**Problem:** Given the listing below, write out exactly the lines starting with the line that has "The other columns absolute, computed" and going on through the line that has "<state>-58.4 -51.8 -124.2", both kept.

(Given records begins)

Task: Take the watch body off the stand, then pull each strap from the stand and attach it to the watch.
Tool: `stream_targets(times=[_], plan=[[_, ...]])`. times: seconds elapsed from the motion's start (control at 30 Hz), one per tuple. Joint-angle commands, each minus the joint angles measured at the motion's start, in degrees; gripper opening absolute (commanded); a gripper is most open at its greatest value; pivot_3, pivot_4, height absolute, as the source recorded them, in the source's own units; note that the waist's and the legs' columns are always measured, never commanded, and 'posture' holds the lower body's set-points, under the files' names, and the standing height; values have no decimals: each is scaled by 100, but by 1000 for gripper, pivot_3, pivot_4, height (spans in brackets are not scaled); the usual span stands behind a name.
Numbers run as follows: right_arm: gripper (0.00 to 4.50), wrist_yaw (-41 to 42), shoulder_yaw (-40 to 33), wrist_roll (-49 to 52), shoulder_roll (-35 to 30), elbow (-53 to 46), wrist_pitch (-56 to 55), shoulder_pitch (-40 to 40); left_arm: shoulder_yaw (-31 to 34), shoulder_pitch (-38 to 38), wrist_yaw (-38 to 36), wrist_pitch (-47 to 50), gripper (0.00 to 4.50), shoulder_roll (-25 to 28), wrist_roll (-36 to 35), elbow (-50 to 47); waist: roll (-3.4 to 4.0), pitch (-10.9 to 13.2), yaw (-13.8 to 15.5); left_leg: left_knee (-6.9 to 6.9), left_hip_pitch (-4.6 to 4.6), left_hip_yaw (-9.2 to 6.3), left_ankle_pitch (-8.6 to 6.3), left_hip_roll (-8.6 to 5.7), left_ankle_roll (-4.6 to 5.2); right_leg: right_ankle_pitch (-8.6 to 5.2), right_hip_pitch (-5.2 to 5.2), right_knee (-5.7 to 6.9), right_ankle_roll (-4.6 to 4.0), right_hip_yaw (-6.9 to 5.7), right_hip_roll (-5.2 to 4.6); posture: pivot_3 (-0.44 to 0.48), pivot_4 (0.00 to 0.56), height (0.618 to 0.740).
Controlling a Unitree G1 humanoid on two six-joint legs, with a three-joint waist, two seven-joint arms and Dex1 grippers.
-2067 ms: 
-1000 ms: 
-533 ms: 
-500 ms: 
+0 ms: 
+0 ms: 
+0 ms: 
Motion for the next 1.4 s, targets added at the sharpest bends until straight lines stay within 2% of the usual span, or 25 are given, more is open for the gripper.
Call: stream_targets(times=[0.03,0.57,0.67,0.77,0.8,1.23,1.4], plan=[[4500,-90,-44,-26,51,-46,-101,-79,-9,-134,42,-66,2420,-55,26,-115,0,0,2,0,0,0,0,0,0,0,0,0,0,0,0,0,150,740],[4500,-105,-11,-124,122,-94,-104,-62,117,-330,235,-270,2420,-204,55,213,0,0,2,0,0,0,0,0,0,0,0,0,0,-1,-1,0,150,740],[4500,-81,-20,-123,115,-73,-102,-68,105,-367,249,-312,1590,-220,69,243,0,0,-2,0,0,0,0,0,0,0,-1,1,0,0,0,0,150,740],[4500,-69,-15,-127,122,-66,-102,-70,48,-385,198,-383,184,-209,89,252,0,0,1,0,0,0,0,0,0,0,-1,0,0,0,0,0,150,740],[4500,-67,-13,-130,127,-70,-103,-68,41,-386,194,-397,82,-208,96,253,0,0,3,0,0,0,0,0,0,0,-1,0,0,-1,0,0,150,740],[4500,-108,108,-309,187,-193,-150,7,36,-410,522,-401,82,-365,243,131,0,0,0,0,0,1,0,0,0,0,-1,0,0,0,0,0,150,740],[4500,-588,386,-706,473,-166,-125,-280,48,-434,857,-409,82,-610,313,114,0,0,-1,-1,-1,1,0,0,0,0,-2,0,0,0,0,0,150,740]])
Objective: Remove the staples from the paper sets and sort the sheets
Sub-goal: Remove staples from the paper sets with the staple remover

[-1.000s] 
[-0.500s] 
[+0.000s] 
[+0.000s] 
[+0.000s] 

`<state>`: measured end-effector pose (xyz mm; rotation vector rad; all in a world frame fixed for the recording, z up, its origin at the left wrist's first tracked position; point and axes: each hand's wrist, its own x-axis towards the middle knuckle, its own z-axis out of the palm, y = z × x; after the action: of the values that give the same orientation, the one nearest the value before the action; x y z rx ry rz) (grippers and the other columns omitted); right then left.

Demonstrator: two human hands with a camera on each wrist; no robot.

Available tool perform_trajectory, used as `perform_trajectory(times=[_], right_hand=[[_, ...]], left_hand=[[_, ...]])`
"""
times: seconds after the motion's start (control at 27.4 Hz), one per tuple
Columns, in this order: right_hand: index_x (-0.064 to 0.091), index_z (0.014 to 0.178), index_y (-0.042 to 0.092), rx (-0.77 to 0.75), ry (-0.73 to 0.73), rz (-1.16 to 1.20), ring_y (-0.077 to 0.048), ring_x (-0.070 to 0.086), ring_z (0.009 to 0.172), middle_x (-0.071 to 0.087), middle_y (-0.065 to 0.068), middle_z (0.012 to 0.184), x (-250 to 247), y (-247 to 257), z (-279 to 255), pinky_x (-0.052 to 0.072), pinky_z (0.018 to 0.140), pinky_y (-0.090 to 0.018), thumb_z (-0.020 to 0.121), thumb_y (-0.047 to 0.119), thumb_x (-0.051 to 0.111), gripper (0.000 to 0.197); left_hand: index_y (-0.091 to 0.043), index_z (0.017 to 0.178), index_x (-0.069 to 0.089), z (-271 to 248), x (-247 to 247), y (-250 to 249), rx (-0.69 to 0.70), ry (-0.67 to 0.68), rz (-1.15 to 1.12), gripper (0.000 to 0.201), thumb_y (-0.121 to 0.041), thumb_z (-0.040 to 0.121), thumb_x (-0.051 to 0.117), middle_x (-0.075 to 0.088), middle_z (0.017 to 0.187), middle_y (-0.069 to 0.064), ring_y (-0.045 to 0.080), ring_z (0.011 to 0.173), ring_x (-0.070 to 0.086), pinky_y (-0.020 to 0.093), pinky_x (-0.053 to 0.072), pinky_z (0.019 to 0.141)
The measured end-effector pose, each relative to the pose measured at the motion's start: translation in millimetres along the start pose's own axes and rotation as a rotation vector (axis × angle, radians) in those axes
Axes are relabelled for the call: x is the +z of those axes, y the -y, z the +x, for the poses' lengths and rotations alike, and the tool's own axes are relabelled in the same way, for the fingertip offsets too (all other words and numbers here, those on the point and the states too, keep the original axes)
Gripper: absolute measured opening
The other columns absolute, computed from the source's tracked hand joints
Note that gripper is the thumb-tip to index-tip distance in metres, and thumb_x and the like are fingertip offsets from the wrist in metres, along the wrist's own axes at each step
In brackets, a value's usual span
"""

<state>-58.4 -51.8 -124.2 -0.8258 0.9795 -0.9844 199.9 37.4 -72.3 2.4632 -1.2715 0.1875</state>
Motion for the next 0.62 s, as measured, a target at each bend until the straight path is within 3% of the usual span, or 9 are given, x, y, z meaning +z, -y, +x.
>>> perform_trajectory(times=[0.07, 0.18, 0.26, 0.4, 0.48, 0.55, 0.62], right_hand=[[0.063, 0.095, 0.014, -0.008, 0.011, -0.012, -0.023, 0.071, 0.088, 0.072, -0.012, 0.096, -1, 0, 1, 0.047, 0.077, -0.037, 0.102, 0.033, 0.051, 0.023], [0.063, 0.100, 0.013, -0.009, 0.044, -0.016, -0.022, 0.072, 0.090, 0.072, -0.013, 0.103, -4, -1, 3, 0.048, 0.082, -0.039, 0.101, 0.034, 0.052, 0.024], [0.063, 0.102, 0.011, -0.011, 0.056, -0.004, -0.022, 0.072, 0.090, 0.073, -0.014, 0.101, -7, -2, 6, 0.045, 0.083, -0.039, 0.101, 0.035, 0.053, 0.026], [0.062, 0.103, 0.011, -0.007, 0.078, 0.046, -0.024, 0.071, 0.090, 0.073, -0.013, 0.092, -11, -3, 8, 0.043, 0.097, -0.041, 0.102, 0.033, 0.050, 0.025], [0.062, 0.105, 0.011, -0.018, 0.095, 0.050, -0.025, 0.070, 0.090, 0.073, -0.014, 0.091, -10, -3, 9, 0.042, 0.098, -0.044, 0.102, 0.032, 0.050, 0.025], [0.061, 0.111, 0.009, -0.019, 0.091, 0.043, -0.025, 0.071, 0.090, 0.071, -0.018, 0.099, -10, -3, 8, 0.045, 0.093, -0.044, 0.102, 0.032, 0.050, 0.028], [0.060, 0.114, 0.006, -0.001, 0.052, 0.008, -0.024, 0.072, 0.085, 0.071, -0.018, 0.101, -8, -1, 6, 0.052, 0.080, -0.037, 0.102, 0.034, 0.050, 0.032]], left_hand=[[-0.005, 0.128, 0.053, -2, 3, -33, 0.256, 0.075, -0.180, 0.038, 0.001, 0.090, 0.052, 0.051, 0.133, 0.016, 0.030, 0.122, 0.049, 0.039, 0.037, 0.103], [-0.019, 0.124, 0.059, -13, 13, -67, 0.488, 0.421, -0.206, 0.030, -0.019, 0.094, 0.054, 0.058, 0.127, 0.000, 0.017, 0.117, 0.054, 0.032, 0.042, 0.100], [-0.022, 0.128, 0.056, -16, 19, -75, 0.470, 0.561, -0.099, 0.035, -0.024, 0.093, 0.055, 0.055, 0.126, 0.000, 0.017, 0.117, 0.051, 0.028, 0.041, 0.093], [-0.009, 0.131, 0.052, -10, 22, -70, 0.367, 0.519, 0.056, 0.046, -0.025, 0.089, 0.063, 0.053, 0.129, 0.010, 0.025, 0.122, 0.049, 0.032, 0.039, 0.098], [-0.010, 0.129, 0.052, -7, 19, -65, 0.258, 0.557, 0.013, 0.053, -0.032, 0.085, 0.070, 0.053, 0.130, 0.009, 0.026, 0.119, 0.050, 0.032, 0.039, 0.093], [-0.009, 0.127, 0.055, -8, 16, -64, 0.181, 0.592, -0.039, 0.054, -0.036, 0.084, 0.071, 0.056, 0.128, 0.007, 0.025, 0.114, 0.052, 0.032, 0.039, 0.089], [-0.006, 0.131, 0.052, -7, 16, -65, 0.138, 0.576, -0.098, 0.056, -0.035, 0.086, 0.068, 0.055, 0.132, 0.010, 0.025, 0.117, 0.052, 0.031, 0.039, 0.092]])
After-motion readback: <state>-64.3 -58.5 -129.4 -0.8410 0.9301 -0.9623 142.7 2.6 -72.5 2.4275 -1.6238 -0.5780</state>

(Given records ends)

**Solution to the exercise:**
The other columns absolute, computed from the source's tracked hand joints
Note that gripper is the thumb-tip to index-tip distance in metres, and thumb_x and the like are fingertip offsets from the wrist in metres, along the wrist's own axes at each step
In brackets, a value's usual span
"""

<state>-58.4 -51.8 -124.2 -0.8258 0.9795 -0.9844 199.9 37.4 -72.3 2.4632 -1.2715 0.1875</state>

The output given is complete.